Task details = Whenever a line contains "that", include it in the count; reply with the number of such lines in the data and nothing else.

Provided data =

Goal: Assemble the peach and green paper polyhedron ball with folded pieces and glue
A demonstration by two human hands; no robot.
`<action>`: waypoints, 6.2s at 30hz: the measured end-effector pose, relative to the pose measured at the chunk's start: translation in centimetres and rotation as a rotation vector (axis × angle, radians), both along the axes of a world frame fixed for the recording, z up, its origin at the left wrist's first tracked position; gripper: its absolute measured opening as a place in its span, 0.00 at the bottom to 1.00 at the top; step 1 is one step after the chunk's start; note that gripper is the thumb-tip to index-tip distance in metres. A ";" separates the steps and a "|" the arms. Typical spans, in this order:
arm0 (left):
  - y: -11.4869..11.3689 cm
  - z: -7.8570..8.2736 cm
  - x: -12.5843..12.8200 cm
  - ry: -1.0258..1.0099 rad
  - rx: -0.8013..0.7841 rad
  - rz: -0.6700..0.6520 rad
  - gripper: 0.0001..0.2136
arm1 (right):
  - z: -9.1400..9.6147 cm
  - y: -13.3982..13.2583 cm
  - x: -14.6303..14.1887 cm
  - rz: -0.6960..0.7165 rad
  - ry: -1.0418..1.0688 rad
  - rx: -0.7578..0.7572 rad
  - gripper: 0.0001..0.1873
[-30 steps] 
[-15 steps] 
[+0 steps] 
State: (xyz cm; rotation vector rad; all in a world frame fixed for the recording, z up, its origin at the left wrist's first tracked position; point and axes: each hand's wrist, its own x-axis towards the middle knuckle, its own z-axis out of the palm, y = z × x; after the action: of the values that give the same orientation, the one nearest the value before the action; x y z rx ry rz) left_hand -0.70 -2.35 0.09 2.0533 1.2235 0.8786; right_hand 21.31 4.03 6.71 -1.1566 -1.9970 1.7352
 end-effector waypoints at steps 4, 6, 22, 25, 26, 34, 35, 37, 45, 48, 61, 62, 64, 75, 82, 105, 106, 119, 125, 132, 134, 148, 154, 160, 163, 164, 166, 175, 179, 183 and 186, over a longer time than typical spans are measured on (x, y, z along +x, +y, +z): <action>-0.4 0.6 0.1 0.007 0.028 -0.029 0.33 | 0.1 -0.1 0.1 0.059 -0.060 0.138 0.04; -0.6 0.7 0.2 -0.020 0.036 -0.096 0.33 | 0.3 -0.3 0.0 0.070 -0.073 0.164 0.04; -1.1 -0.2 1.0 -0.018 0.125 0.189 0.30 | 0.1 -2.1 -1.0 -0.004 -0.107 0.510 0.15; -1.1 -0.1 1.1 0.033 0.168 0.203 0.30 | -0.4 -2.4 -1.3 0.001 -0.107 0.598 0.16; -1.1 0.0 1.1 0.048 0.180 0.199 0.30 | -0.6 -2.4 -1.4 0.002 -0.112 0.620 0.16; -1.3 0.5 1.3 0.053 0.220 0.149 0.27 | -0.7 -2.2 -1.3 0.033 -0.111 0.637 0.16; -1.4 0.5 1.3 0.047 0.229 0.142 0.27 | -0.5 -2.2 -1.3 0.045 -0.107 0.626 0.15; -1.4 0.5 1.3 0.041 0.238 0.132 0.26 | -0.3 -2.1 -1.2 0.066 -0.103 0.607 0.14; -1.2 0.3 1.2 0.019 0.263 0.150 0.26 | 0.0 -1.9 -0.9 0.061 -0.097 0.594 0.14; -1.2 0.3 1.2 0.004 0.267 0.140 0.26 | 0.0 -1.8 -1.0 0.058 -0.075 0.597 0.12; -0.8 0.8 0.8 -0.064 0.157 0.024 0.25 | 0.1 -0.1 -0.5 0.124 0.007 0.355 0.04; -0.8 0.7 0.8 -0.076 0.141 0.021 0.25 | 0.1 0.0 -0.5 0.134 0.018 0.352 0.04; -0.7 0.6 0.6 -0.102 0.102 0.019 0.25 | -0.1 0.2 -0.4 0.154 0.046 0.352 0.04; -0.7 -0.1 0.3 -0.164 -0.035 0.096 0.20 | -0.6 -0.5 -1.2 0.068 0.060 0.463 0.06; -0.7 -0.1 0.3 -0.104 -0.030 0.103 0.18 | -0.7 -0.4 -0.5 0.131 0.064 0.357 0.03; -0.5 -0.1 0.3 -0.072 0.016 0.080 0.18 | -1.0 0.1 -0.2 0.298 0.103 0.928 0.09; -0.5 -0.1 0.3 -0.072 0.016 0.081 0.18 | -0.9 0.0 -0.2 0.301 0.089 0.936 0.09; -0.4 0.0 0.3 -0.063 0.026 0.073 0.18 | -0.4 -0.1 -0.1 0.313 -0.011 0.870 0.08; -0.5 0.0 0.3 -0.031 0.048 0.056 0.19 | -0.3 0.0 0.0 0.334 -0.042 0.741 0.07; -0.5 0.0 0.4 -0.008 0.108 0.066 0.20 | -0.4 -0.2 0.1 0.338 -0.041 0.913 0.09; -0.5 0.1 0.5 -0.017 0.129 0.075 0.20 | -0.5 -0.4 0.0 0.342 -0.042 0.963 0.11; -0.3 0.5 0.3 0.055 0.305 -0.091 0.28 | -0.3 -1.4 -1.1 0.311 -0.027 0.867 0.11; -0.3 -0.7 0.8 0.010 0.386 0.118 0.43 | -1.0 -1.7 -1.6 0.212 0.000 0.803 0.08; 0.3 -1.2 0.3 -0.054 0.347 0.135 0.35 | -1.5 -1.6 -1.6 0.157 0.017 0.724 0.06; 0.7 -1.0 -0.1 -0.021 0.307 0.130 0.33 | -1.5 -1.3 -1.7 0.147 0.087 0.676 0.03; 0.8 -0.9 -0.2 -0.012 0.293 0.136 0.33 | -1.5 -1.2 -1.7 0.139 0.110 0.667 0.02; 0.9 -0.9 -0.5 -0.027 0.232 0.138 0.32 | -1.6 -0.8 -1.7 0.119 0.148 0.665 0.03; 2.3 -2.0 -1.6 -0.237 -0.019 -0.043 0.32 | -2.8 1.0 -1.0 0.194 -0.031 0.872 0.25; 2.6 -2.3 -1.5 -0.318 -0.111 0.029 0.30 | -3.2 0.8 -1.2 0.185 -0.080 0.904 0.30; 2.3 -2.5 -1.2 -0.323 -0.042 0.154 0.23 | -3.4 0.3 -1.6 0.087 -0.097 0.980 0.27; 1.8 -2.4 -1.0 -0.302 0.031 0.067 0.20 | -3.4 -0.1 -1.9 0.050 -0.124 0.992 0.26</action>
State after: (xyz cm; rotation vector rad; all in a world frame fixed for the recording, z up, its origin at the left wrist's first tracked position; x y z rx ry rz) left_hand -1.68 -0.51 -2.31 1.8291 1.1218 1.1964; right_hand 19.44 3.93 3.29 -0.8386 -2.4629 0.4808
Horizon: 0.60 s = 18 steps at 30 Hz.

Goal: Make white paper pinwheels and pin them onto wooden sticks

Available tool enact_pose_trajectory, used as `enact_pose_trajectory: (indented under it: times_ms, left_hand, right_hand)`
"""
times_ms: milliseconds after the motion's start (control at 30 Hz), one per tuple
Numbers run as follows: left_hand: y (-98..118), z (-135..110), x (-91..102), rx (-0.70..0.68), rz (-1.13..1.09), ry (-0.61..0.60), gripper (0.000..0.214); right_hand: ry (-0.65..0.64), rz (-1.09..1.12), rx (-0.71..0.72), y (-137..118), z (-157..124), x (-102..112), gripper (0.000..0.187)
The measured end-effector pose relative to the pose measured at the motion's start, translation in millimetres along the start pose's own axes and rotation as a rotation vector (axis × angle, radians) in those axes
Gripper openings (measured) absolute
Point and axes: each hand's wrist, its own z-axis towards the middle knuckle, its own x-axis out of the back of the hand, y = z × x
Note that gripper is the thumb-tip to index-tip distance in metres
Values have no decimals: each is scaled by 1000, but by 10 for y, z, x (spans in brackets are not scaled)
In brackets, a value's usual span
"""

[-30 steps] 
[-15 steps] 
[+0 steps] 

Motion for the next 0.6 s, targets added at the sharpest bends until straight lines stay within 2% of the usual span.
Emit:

Solution for this task = 3